_WORK ITEM:_ Lines below that include the word "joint" should each be copied.

_INFORMATION PROVIDED:_
+++
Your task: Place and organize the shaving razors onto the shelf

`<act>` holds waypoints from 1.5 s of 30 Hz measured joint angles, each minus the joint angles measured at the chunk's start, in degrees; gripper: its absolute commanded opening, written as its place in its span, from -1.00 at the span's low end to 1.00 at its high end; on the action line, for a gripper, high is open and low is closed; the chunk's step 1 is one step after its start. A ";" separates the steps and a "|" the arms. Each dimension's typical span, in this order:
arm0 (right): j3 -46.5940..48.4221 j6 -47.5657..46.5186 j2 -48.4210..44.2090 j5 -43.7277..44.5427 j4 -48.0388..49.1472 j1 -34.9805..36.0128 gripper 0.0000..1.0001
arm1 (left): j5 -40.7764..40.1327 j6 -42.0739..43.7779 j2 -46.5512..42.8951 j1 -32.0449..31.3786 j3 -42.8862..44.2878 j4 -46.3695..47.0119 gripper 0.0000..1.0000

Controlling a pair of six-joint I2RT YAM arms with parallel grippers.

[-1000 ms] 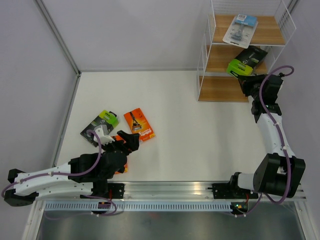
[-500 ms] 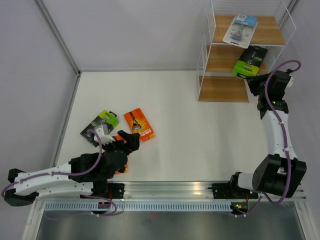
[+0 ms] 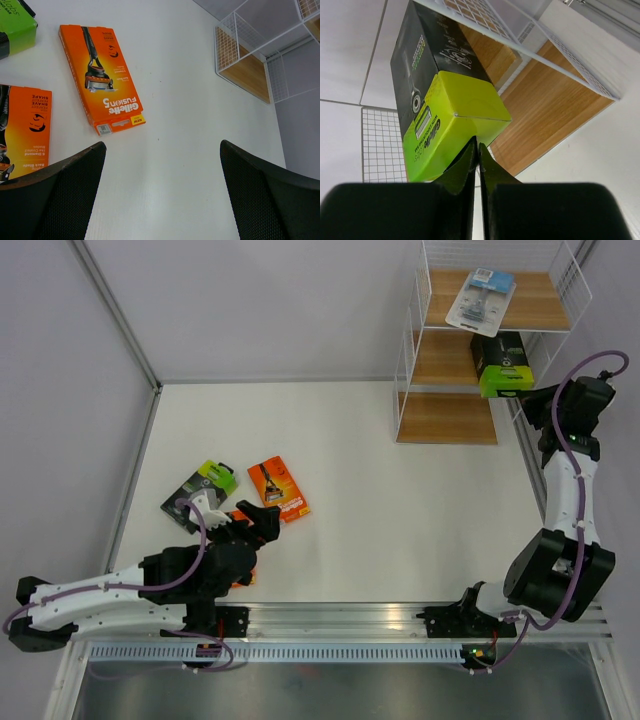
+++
_YOUR RESPONSE:_
`<act>` holds waypoints from 1.5 s of 30 Hz measured joint angles, each minus the joint angles measured at the chunk's start, in degrees; gripper: its absolute commanded opening, written as its place in its span, from -1.00 at the span's low end to 1.00 at its high end; on the action line, for a gripper, high is open and low is closed; the chunk's step 1 is one step after its start. A ";" separates the steps and a "|" the arms. Each dimension's typical span, in this order:
Controlling a pair of six-joint I2RT YAM arms with parallel grippers.

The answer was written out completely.